[Scipy-svn] r3679 - in trunk/scipy/optimize: . tests
scipy-svn at scipy.org
scipy-svn at scipy.org
Mon Dec 17 17:39:32 EST 2007
Author: stefan
Date: 2007-12-17 16:39:03 -0600 (Mon, 17 Dec 2007)
New Revision: 3679
Added:
trunk/scipy/optimize/tests/test_slsqp.py
Modified:
trunk/scipy/optimize/slsqp.py
Log:
Add tests for slsqp. Reformat docstring. Remove Windows line endings.
Modified: trunk/scipy/optimize/slsqp.py
===================================================================
--- trunk/scipy/optimize/slsqp.py 2007-12-17 20:13:41 UTC (rev 3678)
+++ trunk/scipy/optimize/slsqp.py 2007-12-17 22:39:03 UTC (rev 3679)
@@ -1,3 +1,5 @@
+__all__ = ['fmin_slsqp']
+
from _slsqp import slsqp
from numpy import zeros, array, identity, linalg, rank, squeeze, append, \
asfarray,product
@@ -10,80 +12,99 @@
def fmin_slsqp( func, x0 , eqcons=[], f_eqcons=None, ieqcons=[], f_ieqcons=None,
bounds = [], fprime = None, fprime_cons=None,args = (),
- iter = 100, acc = 1.0E-6, iprint = 1, full_output = 0,
+ iter = 100, acc = 1.0E-6, iprint = 1, full_output = 0,
epsilon = _epsilon ):
"""
Minimize a function using Sequential Least SQuares Programming
-
- Description:
- Python interface function for the SLSQP Optimization subroutine
- originally implemented by Dieter Kraft.
-
- Inputs:
- func - Objective function (in the form func(x, *args))
- x0 - Initial guess for the independent variable(s).
- eqcons - A list of functions of length n such that
- eqcons[j](x0,*args) == 0.0 in a successfully optimized
- problem.
- f_eqcons - A function of the form f_eqcons(x, *args) that returns an
- array in which each element must equal 0.0 in a
- successfully optimized problem.
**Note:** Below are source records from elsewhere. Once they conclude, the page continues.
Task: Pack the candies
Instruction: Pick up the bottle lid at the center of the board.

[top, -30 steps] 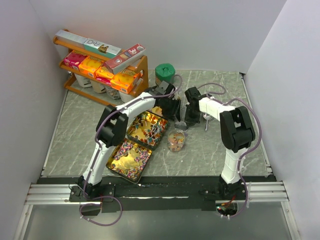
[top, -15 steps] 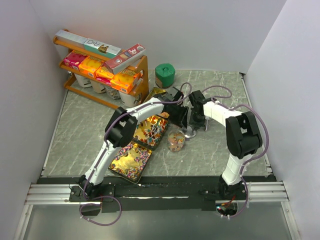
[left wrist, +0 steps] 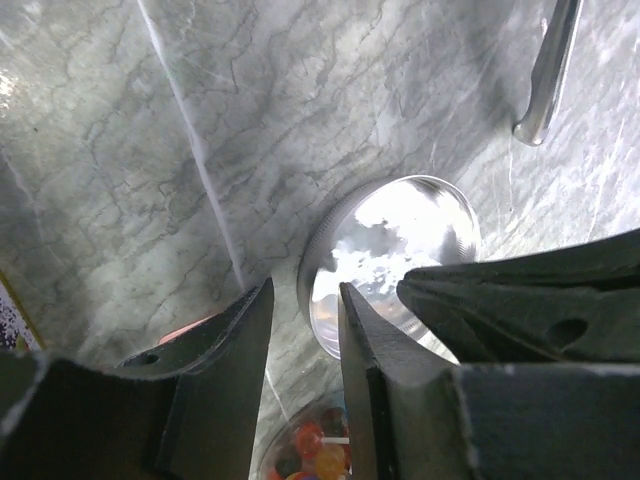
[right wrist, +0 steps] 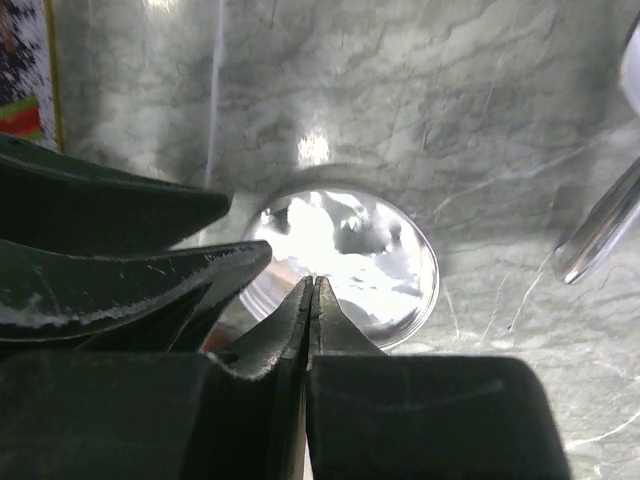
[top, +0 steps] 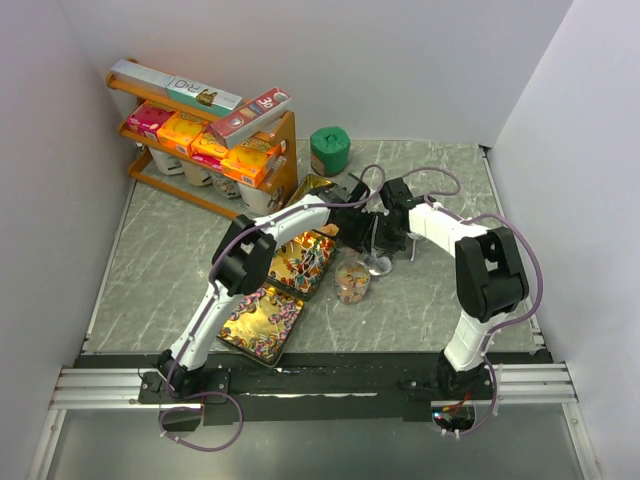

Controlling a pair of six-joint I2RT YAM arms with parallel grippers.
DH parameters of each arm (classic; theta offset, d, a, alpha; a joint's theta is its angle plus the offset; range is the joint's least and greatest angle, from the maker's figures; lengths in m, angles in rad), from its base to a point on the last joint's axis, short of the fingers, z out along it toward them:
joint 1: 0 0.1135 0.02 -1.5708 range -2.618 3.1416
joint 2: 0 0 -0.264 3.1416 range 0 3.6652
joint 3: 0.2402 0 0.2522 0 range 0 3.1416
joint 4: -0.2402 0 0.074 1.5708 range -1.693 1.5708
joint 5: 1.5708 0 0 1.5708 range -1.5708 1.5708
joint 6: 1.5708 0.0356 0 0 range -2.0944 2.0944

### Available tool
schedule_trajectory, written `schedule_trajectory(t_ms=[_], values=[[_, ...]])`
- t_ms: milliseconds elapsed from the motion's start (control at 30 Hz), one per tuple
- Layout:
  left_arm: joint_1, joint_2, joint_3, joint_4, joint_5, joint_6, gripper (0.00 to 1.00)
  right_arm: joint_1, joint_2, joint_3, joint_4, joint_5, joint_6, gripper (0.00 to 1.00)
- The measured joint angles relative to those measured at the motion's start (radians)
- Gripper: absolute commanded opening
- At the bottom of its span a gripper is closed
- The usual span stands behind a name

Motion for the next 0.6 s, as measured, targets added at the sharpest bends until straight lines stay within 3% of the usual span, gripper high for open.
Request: schedule_trajectory(t_ms=[600], values=[[0.010,0.007,0.010,-0.023,-0.012,-0.010,0.34,0.049,0.120,0.051,-0.086,0.032,0.107,0.00]])
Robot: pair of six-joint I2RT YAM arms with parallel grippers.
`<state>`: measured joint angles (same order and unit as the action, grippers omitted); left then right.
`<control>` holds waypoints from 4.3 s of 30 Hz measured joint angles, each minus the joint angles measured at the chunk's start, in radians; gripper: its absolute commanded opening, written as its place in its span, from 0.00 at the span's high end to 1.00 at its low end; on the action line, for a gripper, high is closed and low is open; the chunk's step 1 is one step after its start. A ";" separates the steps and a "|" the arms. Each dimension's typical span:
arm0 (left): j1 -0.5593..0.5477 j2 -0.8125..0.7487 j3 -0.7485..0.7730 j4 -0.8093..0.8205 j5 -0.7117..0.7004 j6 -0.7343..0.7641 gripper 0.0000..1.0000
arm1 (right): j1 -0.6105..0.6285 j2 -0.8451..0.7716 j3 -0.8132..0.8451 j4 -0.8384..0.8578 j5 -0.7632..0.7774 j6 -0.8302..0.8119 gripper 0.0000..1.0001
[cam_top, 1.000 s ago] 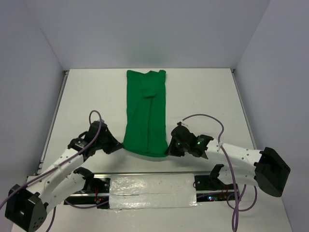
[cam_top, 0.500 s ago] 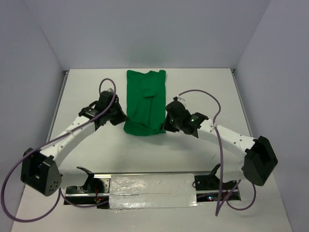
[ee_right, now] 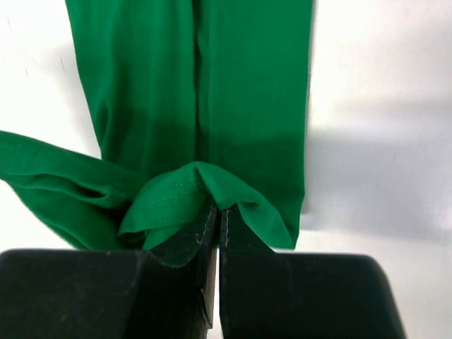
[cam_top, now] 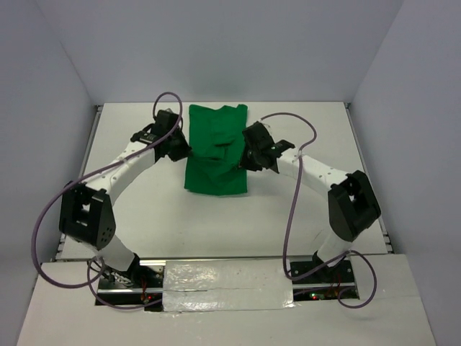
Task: Fold and stack the t-shirts
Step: Grab the bottom of the folded rectangular tshirt with both arms, then fold the folded rectangular tshirt in 1/3 of the way, then grab one side of the 2/3 rectangular tshirt with both arms
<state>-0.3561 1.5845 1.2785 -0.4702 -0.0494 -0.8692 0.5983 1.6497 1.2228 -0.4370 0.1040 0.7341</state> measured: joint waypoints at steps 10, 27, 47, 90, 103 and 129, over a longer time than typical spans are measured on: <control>0.045 0.233 0.187 0.024 0.006 0.026 1.00 | -0.077 0.209 0.206 -0.002 -0.028 -0.034 1.00; 0.072 0.521 0.447 -0.011 0.022 0.079 0.44 | -0.153 0.413 0.360 -0.009 -0.105 -0.044 0.44; 0.051 -0.101 -0.124 0.058 -0.037 0.047 0.11 | -0.150 -0.086 -0.185 0.161 -0.205 0.006 0.29; 0.007 0.095 -0.428 0.440 0.023 -0.233 1.00 | -0.107 0.096 -0.409 0.532 -0.250 0.316 0.93; 0.000 0.057 -0.444 0.407 0.019 -0.226 1.00 | -0.107 0.074 -0.402 0.498 -0.243 0.287 1.00; -0.317 -0.666 -0.612 -0.043 -0.048 -0.369 1.00 | 0.062 -0.685 -0.643 0.085 -0.153 0.195 1.00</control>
<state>-0.6735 0.9184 0.6662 -0.5133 -0.0978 -1.2381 0.6601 0.9649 0.5797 -0.3523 -0.0490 0.9291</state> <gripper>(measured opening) 0.038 0.082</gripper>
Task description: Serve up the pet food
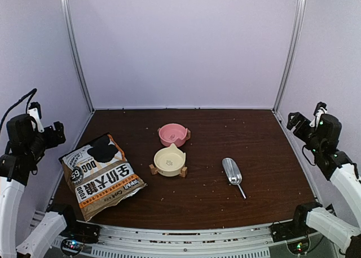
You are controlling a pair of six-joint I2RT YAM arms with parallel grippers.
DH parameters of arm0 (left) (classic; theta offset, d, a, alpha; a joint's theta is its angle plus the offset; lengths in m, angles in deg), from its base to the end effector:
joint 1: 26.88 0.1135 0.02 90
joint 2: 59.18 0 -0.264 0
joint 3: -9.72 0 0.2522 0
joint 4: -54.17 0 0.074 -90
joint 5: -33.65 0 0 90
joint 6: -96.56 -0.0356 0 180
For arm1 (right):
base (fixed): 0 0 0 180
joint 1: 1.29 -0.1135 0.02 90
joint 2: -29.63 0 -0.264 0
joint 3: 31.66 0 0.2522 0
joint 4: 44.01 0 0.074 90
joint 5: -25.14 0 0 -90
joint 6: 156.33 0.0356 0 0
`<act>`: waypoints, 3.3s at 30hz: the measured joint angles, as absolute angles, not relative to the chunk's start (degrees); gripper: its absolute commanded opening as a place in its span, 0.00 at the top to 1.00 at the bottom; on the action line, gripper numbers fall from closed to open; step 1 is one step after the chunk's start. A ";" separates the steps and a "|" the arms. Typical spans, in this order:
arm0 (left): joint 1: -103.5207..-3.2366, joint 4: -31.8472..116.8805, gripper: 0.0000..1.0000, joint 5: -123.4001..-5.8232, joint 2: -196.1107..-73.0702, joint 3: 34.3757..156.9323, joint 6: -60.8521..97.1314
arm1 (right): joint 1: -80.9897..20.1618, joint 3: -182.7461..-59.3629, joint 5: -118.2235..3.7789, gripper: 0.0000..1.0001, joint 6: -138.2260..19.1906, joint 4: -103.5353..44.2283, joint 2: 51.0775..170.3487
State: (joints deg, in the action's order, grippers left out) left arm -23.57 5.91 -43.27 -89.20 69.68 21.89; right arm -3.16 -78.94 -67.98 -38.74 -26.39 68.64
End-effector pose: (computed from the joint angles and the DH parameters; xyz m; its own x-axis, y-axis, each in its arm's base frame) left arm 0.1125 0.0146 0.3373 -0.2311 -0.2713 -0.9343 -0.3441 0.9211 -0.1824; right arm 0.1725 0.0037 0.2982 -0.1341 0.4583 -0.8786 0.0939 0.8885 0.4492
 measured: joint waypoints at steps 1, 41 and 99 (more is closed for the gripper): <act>-23.57 5.85 0.02 -43.01 -89.20 69.68 21.89 | -3.16 -78.54 -68.15 0.00 -37.75 -25.04 68.53; -107.61 -21.91 0.27 -26.83 -137.12 79.97 54.33 | -38.94 -73.54 -71.02 0.00 -28.84 -21.17 67.11; -81.53 -20.62 1.00 -39.92 -119.76 99.08 45.72 | -63.39 -98.63 -79.47 0.01 -30.15 -14.41 92.57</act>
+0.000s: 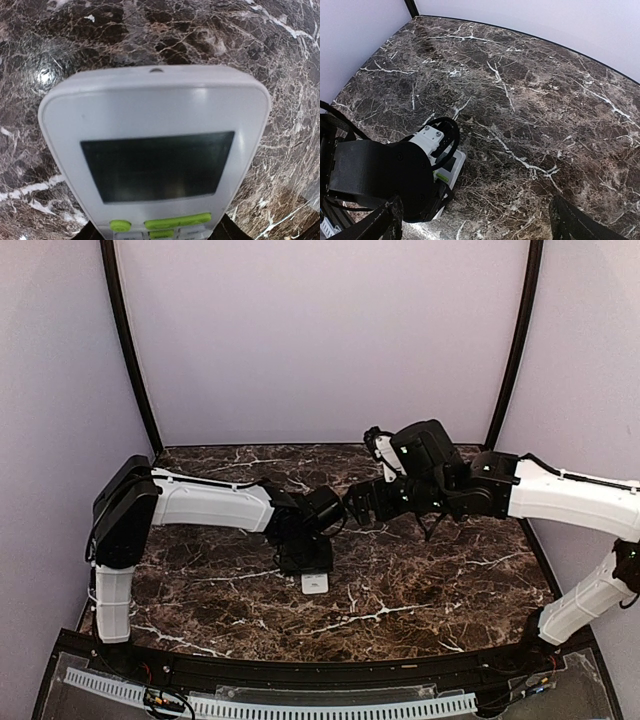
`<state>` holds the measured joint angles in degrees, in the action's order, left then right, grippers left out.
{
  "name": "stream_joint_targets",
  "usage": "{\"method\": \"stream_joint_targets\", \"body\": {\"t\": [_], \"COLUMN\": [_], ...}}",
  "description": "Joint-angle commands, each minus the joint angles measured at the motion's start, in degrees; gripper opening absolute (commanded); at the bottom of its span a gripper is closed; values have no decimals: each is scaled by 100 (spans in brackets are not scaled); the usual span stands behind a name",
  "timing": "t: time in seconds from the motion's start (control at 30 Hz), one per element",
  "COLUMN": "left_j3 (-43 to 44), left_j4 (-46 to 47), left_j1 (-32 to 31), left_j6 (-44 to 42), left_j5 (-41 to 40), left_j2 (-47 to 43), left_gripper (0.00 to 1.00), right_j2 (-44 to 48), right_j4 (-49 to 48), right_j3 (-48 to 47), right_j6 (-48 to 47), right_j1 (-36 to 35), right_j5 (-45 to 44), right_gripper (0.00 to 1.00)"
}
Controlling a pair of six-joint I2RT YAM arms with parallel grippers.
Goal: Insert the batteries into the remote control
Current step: Place the remote control at the center of the board, then reset both arms
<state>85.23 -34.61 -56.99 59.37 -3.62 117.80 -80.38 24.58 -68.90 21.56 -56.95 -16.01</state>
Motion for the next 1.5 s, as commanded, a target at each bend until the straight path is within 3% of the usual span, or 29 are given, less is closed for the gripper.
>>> {"method": "stream_joint_targets", "body": {"t": [0.0,0.17,0.2,0.27,0.6,0.77,0.97,1.1,1.3,1.33,1.47], "left_j3": [204,267,267,273,263,-35,-1679,-2473,-3287,-3458,-4526], "left_j4": [-638,-686,-682,-675,-697,-226,1545,2119,1572,1631,2285], "left_j1": [7,6,9,17,6,-49,59,824,3005,3409,3979], "left_j6": [-21,-99,-109,-141,-193,-727,-1816,-2482,-2249,-2217,-2166], "left_j5": [54,53,16,-13,-274,-1385,-3031,-2870,-3015,-3095,-3438], "left_j2": [491,603,604,604,268,-826,-2930,-3886,-4640,-4871,-5527], "left_gripper": [49,53,69,84,88,94,99,99,99,99,99], "right_j2": [158,154,149,148,202,317,660,1041,1530,1617,1983], "right_j4": [-19,-39,-29,-17,26,-33,-406,-880,-1532,-1637,-2572], "right_j3": [77,83,79,70,34,109,656,1363,2511,2699,3620], "right_j6": [9,-26,-27,-38,-98,-43,-149,-245,-235,-236,20], "right_j1": [13,11,11,10,10,109,1154,2254,4407,4638,5210], "right_j5": [-128,-132,-135,-139,-195,-335,204,1078,2515,2650,2893], "right_gripper": [99,99,99,99,99,99,98,99,99,99,98]}}
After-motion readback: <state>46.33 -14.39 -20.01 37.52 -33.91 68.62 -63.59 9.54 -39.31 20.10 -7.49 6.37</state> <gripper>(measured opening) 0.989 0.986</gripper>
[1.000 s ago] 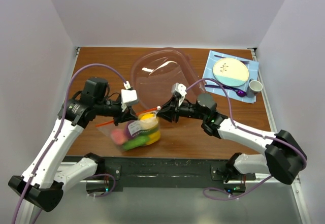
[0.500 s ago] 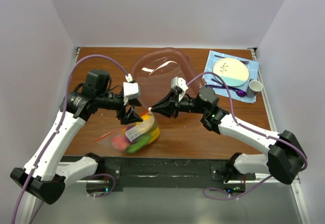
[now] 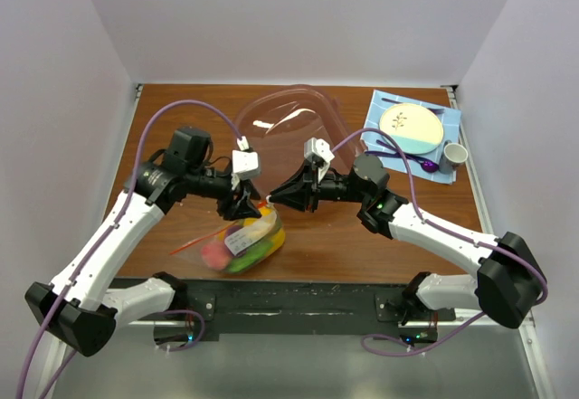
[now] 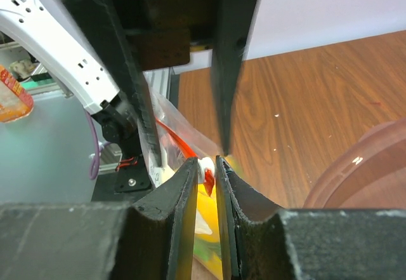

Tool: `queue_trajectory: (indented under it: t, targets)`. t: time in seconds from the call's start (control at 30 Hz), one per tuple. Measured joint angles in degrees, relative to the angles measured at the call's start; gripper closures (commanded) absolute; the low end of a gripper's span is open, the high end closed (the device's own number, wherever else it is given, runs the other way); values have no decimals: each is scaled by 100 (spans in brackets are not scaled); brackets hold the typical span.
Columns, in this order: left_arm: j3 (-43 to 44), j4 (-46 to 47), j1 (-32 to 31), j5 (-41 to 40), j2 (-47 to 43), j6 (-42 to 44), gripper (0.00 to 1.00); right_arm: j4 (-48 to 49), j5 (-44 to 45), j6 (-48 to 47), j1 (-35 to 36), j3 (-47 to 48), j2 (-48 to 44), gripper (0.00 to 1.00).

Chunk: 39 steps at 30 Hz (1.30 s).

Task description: Open the zip-top bag and remove the fake food

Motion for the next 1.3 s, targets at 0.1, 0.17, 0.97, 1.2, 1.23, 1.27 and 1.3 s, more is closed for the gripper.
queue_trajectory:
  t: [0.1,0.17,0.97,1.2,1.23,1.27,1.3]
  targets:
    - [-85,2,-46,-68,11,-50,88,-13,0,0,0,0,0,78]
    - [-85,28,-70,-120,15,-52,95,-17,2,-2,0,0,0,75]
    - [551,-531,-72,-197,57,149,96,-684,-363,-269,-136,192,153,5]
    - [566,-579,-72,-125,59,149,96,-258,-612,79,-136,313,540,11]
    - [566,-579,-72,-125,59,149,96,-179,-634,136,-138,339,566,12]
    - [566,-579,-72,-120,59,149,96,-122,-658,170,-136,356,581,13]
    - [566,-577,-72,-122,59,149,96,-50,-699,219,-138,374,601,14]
If f_eqcons is
- specified, eqcons is ignored.
- ieqcons - A list of functions of length n such that
- ieqcons[j](x0,*args) >= 0.0 in a successfully optimized
- problem.
- f_ieqcons - A function of the form f_ieqcons(x0, *args) that returns
- an array in which each element must be greater or equal
- to 0.0 in a successfully optimized problem. If
- f_ieqcons is specified, ieqcons is ignored.
- bounds - A list of tuples specifying the lower and upper bound
- for each independent variable [(xl0, xu0),(xl1, xu1),...]
- fprime - A function that evaluates the partial derivatives of func
- fprime_cons - A function of the form f(x, *args) that returns the
- m by n array of constraint normals. If not provided,
- the normals will be approximated. Equality constraint
- normals precede inequality constraint normals. The
- array returned by fprime_cons should be sized as
- ( len(eqcons) + len(ieqcons), len(x0) ). If
- fprime_cons is not supplied (normals are approximated)
- then the constraints must be supplied via the eqcons
- and ieqcons structures, not f_eqcons and f_ieqcons.
- args - A sequence of additional arguments passed to func and fprime
- iter - The maximum number of iterations (int)
- acc - Requested accuracy (float)
- iprint - The verbosity of fmin_slsqp.
- iprint <= 0 : Silent operation
- iprint == 1 : Print summary upon completion (default)
- iprint >= 2 : Print status of each iterate and summary
- full_output - If 0, return only the minimizer of func (default).
- Otherwise, output final objective function and summary
- information.
- epsilon - The step size for finite-difference derivative estimates.
-
- Outputs: ( x, { fx, gnorm, its, imode, smode })
- x - The final minimizer of func.
- fx - The final value of the objective function.
- its - The number of iterations.
- imode - The exit mode from the optimizer, as an integer.
- smode - A string describing the exit mode from the optimizer.
-
- Exit modes are defined as follows:
- -1 : Gradient evaluation required (g & a)
- 0 : Optimization terminated successfully.
- 1 : Function evaluation required (f & c)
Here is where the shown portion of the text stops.